The threat actors are taking great advantage of this uncertain business ecosystem by targeting IoT tools as the world operating digitally.
Cyber attackers are making the most of the fast-paced digital era with more cyber-attacks around online tools. In this situation, cyber-attacks on IoT devices are on the rise, which is impacting the business landscape at an alarming rate.
With most organizations working remotely, poor security protections are inevitable. As a result, the malicious actors are increasingly using automated solutions in order to exploit such widely available technology vulnerabilities.
A recent research study by Nokia revealed IoT devices are most infected since the pandemic began. The internet-connected devices, simply the IoT solutions account for almost 33% of all the infected technology and devices. This is up by 16% from the data points in 2019.
The findings of the study are based on the data aggregated from observing the wide network traffic on more than 150 million devices. The rapid adoption of IoT devices, drones, medical devices, smart home security monitoring systems has been projected to increase rapidly.
Today, more businesses and consumers are aiming to take advantage of these ultra-low latencies, fundamentally innovative, and high bandwidth networking capabilities, enabled by 5G connectivity.
However, the success rate in infecting IoT solutions is dependent on the visibility of such tools to the internet. In networks where the solutions are frequently assigned public-facing IP addresses, a high infection rate is found.
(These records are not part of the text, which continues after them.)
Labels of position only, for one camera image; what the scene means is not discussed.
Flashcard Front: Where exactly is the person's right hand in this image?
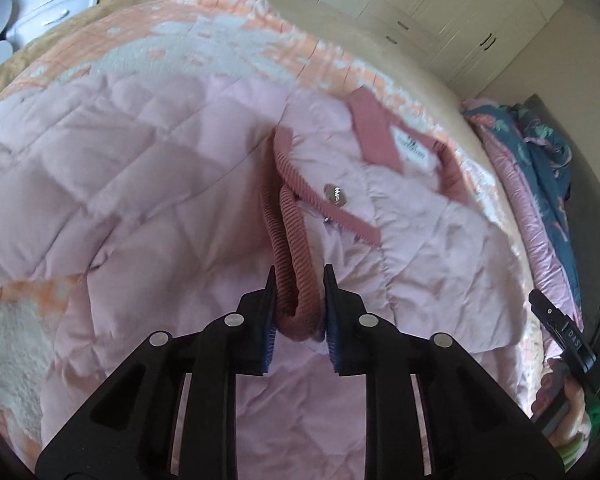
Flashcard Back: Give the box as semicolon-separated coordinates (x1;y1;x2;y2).
530;366;595;448

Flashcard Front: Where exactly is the white wardrobe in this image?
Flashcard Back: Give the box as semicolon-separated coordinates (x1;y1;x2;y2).
205;0;581;96

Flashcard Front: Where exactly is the orange and white plush blanket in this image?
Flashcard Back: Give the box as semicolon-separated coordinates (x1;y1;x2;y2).
0;0;548;461

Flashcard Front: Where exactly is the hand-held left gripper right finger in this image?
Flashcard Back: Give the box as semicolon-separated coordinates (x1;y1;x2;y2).
322;264;566;480

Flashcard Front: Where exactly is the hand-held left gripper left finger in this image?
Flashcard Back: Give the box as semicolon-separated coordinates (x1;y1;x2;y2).
35;265;281;480

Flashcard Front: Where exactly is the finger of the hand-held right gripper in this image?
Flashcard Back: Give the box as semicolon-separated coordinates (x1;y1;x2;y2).
528;287;565;335

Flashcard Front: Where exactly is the pink and teal duvet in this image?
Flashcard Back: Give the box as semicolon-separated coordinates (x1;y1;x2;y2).
462;97;583;361

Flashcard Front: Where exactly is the white drawer cabinet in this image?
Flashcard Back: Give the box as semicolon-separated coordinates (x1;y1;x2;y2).
0;0;106;61

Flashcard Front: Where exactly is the bed with tan sheet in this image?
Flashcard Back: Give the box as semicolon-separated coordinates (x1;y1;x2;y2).
0;0;486;161

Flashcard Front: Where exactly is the pink quilted jacket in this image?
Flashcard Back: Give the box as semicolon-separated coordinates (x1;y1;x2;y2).
0;72;528;480

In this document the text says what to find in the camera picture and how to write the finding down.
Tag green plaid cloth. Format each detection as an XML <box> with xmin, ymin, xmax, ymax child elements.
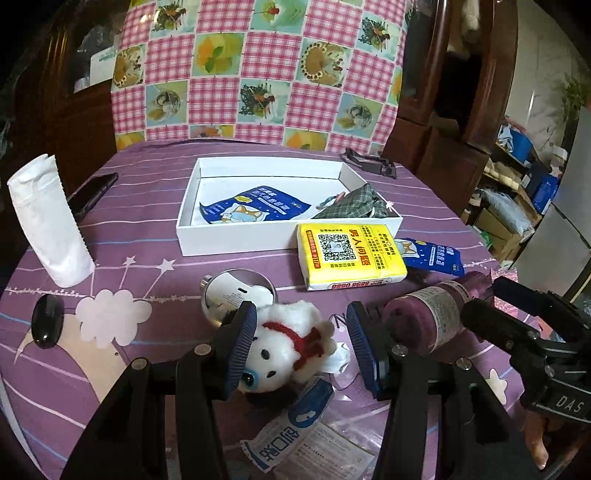
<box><xmin>311</xmin><ymin>182</ymin><xmax>399</xmax><ymax>220</ymax></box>

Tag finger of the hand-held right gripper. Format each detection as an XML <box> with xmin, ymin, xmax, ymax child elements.
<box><xmin>492</xmin><ymin>276</ymin><xmax>579</xmax><ymax>325</ymax></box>
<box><xmin>461</xmin><ymin>299</ymin><xmax>542</xmax><ymax>357</ymax></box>

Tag yellow tissue pack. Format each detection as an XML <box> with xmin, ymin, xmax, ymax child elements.
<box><xmin>296</xmin><ymin>222</ymin><xmax>408</xmax><ymax>292</ymax></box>

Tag person's right hand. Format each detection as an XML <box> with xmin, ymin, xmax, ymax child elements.
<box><xmin>525</xmin><ymin>408</ymin><xmax>556</xmax><ymax>470</ymax></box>

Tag round metal tin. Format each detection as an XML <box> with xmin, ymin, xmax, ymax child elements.
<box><xmin>199</xmin><ymin>268</ymin><xmax>280</xmax><ymax>329</ymax></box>

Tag blue sachet packet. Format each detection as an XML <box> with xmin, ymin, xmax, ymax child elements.
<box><xmin>199</xmin><ymin>185</ymin><xmax>310</xmax><ymax>226</ymax></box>
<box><xmin>396</xmin><ymin>237</ymin><xmax>464</xmax><ymax>277</ymax></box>

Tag clear plastic mask packet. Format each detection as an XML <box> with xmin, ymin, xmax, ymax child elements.
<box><xmin>240</xmin><ymin>382</ymin><xmax>336</xmax><ymax>476</ymax></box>

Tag silver refrigerator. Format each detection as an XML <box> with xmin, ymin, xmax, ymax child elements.
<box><xmin>512</xmin><ymin>105</ymin><xmax>591</xmax><ymax>302</ymax></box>

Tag white plush dog toy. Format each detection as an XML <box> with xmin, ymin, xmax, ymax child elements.
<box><xmin>239</xmin><ymin>299</ymin><xmax>339</xmax><ymax>394</ymax></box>

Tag white cardboard box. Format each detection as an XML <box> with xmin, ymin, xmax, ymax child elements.
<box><xmin>175</xmin><ymin>156</ymin><xmax>404</xmax><ymax>257</ymax></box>

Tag green potted plant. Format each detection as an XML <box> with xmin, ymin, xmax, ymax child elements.
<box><xmin>560</xmin><ymin>73</ymin><xmax>591</xmax><ymax>136</ymax></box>

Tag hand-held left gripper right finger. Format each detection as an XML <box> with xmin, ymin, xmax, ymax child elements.
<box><xmin>346</xmin><ymin>301</ymin><xmax>542</xmax><ymax>480</ymax></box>

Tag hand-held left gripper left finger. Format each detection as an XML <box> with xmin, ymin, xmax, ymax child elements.
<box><xmin>60</xmin><ymin>301</ymin><xmax>259</xmax><ymax>480</ymax></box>

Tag black smartphone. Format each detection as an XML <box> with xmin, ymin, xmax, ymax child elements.
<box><xmin>66</xmin><ymin>172</ymin><xmax>119</xmax><ymax>223</ymax></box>

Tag dark wooden cabinet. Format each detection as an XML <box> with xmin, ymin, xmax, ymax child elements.
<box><xmin>0</xmin><ymin>0</ymin><xmax>122</xmax><ymax>217</ymax></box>

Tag pink checked printed cloth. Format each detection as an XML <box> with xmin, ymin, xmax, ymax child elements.
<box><xmin>110</xmin><ymin>0</ymin><xmax>410</xmax><ymax>153</ymax></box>

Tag black plastic holder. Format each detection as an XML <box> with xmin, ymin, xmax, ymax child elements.
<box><xmin>341</xmin><ymin>148</ymin><xmax>399</xmax><ymax>179</ymax></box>

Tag blue storage boxes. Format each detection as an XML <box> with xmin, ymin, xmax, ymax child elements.
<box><xmin>498</xmin><ymin>119</ymin><xmax>563</xmax><ymax>214</ymax></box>

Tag purple printed tablecloth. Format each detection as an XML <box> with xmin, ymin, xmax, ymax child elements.
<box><xmin>0</xmin><ymin>138</ymin><xmax>555</xmax><ymax>480</ymax></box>

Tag black oval mouse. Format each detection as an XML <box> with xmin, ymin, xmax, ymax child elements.
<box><xmin>31</xmin><ymin>295</ymin><xmax>64</xmax><ymax>348</ymax></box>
In the case of technology systems where carrier-grade Network Address Translation is in an application, the security infection rate is potentially less. This is indeed due to the fact that vulnerable tools are not detectable upon the network scanning.
As explained by Bhaskar Gorti, Chief Digital Officer and President at Nokia – “The sweeping changes that are taking place in the 5G ecosystem, with even more 5G networks being deployed around the world as we move to 2021, open ample opportunities for malicious actors to take advantage of vulnerabilities in IoT devices.”
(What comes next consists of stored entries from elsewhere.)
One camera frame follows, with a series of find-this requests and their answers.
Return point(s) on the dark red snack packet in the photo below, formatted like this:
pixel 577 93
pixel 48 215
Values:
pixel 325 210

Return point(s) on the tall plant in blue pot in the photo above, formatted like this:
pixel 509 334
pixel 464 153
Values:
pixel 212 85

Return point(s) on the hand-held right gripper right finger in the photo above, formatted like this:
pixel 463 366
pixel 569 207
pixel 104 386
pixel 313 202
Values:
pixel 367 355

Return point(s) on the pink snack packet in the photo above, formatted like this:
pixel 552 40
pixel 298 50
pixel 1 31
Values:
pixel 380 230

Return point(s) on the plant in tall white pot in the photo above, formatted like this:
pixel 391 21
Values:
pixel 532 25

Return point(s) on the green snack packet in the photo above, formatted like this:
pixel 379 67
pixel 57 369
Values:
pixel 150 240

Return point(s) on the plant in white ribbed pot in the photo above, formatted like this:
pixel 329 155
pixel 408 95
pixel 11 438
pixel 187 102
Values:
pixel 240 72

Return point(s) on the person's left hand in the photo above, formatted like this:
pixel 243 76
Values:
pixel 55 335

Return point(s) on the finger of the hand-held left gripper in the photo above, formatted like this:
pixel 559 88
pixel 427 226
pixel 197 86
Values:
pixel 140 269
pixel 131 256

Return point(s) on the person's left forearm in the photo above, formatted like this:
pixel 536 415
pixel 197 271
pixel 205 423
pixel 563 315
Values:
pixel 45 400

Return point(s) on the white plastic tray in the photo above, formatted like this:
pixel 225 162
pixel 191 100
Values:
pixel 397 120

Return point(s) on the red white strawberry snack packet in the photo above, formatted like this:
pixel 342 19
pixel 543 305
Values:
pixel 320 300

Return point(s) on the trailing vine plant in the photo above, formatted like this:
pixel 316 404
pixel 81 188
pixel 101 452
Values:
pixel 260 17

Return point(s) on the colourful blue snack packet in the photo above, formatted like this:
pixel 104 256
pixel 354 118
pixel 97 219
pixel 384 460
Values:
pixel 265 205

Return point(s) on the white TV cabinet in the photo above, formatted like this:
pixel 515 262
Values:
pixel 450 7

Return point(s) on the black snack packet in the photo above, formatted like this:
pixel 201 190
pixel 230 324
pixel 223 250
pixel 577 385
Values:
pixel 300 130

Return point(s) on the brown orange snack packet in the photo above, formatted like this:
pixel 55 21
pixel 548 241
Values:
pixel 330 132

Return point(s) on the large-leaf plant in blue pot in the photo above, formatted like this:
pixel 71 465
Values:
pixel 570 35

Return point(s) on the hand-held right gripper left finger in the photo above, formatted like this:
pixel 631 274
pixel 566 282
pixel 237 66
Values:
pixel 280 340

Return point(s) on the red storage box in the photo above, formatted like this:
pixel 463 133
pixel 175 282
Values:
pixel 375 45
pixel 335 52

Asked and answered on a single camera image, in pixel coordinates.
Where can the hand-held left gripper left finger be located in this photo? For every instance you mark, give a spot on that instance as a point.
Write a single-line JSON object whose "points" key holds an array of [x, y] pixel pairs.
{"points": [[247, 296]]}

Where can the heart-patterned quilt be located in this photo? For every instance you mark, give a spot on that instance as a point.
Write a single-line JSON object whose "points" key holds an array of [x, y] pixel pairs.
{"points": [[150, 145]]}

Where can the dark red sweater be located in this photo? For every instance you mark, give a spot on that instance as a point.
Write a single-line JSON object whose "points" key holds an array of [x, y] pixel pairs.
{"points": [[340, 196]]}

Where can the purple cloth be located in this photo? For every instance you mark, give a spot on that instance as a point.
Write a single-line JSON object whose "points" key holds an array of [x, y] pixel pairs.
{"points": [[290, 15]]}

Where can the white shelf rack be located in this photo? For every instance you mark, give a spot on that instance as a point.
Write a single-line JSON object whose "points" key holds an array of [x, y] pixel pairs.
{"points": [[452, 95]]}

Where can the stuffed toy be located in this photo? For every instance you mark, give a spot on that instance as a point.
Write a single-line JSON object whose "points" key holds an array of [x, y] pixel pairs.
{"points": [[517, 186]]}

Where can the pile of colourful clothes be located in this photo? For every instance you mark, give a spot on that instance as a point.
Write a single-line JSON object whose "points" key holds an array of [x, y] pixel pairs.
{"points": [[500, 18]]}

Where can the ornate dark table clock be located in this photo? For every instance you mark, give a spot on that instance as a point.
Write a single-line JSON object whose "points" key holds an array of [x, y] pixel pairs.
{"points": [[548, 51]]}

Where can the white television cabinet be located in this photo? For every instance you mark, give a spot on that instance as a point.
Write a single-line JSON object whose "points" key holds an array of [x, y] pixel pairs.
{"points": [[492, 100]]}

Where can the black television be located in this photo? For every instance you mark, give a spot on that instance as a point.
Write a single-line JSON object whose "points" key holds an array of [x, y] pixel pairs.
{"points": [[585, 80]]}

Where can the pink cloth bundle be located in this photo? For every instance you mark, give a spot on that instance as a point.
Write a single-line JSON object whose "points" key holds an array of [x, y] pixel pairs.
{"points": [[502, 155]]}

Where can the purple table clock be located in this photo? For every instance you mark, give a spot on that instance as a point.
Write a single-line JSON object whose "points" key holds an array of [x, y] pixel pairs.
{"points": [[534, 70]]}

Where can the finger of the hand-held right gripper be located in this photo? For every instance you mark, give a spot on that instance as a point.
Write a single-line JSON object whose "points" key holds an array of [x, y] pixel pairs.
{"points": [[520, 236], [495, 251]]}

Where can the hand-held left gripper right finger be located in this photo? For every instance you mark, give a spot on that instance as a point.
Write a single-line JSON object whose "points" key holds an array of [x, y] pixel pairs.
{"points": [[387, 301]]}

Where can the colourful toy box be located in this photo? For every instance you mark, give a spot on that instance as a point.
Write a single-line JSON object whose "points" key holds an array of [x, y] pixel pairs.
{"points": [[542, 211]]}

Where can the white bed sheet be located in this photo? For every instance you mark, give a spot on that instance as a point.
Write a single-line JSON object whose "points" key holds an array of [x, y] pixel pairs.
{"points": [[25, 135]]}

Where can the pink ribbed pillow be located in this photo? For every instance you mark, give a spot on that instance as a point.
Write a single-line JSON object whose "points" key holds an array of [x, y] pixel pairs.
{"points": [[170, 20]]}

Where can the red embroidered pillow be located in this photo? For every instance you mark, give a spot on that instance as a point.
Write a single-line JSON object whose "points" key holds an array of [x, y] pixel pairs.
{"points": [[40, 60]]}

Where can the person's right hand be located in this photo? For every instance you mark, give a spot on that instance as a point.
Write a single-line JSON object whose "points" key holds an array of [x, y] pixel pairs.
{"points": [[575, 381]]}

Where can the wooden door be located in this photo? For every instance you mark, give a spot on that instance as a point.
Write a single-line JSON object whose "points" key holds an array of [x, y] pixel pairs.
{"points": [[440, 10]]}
Without a doubt, the malicious actors are taking advantage of this evolving, uncertain marketplace – as they see it as the prime time to endorse their agendas. They are using the pandemic era to take control of consumer data with the help of various types of malware.
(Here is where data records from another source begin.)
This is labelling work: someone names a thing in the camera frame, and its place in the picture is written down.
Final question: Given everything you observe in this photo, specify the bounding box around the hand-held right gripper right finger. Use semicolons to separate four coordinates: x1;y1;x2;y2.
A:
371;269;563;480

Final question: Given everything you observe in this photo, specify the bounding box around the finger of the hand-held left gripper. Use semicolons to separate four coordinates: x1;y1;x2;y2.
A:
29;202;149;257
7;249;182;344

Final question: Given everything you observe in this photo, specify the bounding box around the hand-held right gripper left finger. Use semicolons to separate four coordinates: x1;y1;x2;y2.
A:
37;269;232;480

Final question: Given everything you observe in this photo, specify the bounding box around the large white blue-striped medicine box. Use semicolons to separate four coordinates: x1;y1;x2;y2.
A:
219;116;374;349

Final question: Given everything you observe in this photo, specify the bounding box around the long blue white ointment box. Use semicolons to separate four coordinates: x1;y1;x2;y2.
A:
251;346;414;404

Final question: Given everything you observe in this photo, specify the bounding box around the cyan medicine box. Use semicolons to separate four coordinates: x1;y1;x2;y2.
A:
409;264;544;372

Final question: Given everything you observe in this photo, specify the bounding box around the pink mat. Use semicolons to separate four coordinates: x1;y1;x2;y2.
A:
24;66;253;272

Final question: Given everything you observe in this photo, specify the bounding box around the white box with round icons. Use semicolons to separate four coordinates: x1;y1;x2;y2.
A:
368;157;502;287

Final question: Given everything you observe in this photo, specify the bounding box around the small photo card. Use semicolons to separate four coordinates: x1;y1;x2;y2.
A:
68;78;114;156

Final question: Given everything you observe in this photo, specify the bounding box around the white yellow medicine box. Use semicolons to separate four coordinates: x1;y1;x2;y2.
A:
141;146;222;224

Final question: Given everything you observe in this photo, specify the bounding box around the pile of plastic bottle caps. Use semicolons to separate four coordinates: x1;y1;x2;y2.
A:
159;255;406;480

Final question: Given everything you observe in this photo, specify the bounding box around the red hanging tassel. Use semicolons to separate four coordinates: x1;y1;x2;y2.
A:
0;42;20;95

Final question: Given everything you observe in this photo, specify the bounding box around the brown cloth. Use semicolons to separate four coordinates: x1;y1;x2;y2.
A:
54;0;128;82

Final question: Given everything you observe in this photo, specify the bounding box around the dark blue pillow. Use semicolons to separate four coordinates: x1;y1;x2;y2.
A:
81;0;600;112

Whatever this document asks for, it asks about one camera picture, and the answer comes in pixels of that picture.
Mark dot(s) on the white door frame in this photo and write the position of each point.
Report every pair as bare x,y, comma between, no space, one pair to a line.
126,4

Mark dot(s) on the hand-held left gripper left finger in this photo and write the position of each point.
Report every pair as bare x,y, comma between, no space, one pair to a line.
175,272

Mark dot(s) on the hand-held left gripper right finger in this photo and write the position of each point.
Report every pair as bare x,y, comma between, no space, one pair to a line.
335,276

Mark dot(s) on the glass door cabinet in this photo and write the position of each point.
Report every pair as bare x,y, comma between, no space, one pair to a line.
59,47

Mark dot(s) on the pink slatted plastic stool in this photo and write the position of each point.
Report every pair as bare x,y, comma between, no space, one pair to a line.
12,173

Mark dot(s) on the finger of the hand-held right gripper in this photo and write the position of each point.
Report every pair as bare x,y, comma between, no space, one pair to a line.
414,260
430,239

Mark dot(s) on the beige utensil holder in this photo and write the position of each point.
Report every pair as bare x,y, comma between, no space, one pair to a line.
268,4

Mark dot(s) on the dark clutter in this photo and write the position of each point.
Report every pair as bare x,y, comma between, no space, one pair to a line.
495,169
Attackers even hack applications to plant malware into the computers of victims to exploit their personal data. In this context, the security researchers suggest users to install apps only from the trusted and verified application stores like App Store or Play Store.
Clearly, there is a critical demand for businesses as well as individuals to level up their security measures and practices in the devices in use. This is also valid for IoT device producers to stay unaffected and keep running as per the business objectives.